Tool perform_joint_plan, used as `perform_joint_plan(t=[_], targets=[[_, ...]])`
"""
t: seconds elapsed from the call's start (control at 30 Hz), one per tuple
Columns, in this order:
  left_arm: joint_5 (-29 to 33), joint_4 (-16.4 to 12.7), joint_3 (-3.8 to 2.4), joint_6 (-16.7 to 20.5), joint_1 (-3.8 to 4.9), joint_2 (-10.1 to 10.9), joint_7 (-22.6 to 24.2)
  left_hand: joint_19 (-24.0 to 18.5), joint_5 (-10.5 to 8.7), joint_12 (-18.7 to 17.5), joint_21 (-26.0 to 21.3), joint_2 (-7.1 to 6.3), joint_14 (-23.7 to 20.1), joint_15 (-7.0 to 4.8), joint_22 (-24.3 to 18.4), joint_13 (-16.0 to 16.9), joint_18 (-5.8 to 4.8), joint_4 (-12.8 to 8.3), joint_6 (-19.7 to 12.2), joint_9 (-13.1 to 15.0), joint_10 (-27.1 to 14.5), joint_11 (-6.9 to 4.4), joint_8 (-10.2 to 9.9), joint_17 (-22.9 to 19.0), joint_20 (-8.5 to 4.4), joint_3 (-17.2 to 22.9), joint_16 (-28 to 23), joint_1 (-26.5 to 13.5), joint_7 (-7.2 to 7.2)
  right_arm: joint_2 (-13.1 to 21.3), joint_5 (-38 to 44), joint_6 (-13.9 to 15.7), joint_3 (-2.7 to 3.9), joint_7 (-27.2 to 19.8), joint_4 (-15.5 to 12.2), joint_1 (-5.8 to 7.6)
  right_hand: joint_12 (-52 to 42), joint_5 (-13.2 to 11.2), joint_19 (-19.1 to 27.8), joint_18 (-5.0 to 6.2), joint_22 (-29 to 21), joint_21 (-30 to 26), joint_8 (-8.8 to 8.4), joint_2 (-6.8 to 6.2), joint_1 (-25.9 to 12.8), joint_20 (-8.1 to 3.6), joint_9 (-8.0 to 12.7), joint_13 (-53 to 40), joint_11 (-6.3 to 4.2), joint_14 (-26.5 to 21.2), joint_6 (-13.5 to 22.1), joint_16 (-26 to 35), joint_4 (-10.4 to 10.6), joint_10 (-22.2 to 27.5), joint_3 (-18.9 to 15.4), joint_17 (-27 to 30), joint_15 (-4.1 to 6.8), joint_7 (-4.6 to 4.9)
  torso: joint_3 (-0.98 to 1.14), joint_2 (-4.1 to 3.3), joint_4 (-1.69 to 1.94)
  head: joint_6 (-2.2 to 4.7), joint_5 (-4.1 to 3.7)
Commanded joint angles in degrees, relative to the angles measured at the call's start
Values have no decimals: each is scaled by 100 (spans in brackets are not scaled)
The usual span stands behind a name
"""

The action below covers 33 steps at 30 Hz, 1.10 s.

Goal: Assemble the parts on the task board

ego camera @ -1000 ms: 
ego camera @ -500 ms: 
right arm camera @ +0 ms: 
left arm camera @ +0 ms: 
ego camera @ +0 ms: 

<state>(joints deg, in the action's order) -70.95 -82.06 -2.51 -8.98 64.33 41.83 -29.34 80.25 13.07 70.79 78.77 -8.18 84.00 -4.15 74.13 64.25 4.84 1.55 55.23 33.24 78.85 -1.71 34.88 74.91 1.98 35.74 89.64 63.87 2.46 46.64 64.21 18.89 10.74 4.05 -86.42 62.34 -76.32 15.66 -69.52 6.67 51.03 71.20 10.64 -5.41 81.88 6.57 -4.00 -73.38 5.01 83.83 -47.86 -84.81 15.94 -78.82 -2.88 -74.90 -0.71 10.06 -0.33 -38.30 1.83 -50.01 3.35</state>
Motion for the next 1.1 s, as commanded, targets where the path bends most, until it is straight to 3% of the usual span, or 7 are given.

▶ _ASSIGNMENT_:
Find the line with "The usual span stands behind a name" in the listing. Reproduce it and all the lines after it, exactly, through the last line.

▶ _TASK RESULT_:
The usual span stands behind a name
"""

The action below covers 33 steps at 30 Hz, 1.10 s.

Goal: Assemble the parts on the task board

ego camera @ -1000 ms: 
ego camera @ -500 ms: 
right arm camera @ +0 ms: 
left arm camera @ +0 ms: 
ego camera @ +0 ms: 

<state>(joints deg, in the action's order) -70.95 -82.06 -2.51 -8.98 64.33 41.83 -29.34 80.25 13.07 70.79 78.77 -8.18 84.00 -4.15 74.13 64.25 4.84 1.55 55.23 33.24 78.85 -1.71 34.88 74.91 1.98 35.74 89.64 63.87 2.46 46.64 64.21 18.89 10.74 4.05 -86.42 62.34 -76.32 15.66 -69.52 6.67 51.03 71.20 10.64 -5.41 81.88 6.57 -4.00 -73.38 5.01 83.83 -47.86 -84.81 15.94 -78.82 -2.88 -74.90 -0.71 10.06 -0.33 -38.30 1.83 -50.01 3.35</state>
Motion for the next 1.1 s, as commanded, targets where the path bends most, until it is straight to 3% of the usual span, or 7 are given.

At this stage, the exercise is finished.